## What the task requires:
Which lines in the data below contain the word "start"? Return each of them.

## Entries supplied:

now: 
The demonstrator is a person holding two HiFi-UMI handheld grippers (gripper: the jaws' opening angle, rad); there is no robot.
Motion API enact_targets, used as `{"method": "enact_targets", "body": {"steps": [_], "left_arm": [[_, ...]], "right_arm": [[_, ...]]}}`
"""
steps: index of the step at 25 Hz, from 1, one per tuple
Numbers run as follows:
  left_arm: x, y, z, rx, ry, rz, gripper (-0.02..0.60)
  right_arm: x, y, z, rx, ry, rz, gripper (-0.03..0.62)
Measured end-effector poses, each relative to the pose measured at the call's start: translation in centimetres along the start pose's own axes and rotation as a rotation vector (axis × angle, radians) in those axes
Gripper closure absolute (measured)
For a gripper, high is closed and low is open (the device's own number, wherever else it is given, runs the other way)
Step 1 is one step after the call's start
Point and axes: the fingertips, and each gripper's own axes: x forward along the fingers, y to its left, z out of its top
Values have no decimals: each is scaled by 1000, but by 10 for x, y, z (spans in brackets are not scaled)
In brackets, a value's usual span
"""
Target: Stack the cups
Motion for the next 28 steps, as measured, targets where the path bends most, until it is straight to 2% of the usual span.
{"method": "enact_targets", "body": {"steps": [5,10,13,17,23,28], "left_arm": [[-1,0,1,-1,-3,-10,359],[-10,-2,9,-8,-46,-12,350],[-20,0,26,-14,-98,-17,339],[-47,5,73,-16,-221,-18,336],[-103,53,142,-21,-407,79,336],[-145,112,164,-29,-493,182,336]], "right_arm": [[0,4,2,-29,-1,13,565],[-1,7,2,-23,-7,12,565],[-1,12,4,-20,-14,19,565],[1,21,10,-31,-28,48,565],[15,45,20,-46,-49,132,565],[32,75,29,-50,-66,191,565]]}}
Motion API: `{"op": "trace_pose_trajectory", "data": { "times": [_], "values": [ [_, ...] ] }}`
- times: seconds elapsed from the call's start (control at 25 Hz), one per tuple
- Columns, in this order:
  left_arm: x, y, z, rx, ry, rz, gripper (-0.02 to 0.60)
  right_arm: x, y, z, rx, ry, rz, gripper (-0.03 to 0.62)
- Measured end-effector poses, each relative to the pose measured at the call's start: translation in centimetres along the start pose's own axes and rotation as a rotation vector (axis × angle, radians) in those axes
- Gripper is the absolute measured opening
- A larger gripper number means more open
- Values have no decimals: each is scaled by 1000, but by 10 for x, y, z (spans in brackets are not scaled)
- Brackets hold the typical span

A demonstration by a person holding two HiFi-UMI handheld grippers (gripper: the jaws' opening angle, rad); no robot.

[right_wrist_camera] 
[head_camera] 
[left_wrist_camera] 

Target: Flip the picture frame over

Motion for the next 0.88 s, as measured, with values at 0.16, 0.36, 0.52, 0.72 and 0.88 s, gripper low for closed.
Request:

## Answer to this exercise:
Measured end-effector poses, each relative to the pose measured at the call's start: translation in centimetres along the start pose's own axes and rotation as a rotation vector (axis × angle, radians) in those axes
Step 1 is one step after the call's start
- times: seconds elapsed from the call's start (control at 25 Hz), one per tuple
- Measured end-effector poses, each relative to the pose measured at the call's start: translation in centimetres along the start pose's own axes and rotation as a rotation vector (axis × angle, radians) in those axes

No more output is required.